Between the work that I do and the work that my Volunteer Maryland Coordinators do, I get to see the power of in-kind donations.  In-kind donations come from any person or business, discounting or donating any good or service.  For instance, a donation of lunches from local restaurants to volunteers made the build days that much more rewarding at Habitat for Humanity Choptank. The value of service is the service itself – but it never hurts to feel appreciated. In-kind donations go a long way to make the volunteers feel special.

It can also come in the form of service done for free – two professors from Anne Arundel Community College led a workshop on resume-writing for formerly homeless people now graduating from the Light House’s BEST Academy.  That small effort provided skills and confidence for the students that they could carry with them as they begin their job search.

Volunteer Maryland recently received a donation from Papa John’s Pizza that not only fed hungry Volunteer Maryland Coordinators, but made them feel honored with special treatment of getting all the works.  It is often the little things, more than the grand gestures, that have the greatest effect.

I wanted to highlight a few of the in-kind donations received this year to highlight the impact that they have on our work.  In-kind donations are one of the behind the scenes things that really help the nonprofit world to turn.

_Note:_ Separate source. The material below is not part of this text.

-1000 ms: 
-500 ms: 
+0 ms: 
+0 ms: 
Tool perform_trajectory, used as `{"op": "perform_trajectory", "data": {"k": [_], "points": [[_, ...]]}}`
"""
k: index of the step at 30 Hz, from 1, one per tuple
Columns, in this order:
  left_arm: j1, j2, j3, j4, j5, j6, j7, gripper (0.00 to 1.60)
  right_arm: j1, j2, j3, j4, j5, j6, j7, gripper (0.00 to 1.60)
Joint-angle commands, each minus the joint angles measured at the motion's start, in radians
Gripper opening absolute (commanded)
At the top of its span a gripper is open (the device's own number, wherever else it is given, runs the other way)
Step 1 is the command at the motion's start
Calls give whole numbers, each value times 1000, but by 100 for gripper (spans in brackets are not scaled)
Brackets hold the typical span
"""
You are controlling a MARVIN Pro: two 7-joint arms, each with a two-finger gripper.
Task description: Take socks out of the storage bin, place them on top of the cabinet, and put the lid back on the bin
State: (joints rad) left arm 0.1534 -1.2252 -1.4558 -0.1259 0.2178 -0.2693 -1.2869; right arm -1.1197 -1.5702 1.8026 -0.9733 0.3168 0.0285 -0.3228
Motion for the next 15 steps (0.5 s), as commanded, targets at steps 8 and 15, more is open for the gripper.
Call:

It makes volunteers feel special, serves clients with the help they need, helps nonprofits keep their costs down, and gives businesses the chance to get involved in their communities.  So a big thanks to all those who help make the work that nonprofits do possible!

Relaxing in the Heat

With a lot to fit in just a few short weeks before our service year ends, it seems like summer is rushing by!  I always want to remind our Volunteer Maryland Coordinators to take time during this busy season and treat themselves well.  And what says summer relaxation better than grilling?  As a part of our AmeriRecipes collection (low-cost, easy to prepare, and delicious!), I present Grilling with Veggies!

grilled veggiesBeyond just a veggie-filled skewer, grilling vegetables can add a whole new dimension.  A little bit of olive oil, the sweetness of caramelization, and the smokey flavor all combine to bring intense flavor and fragrance.  For a whole list of creative veggie dishes for the grill, check out this blog.

Don’t have a grill?  Here are some options: 1) Ask your friends.  Most grill owners don’t use them as often as they would like to and would love an excuse to fire up their grill.  2) Go to a local park.  Some parks have grills and picnic tables for the public to use.  Just make sure to bring a grill brush to clean it before and after use.  3) Buy a mini-grill!  While this is not an investment piece, it will work for making some tasty summer meals.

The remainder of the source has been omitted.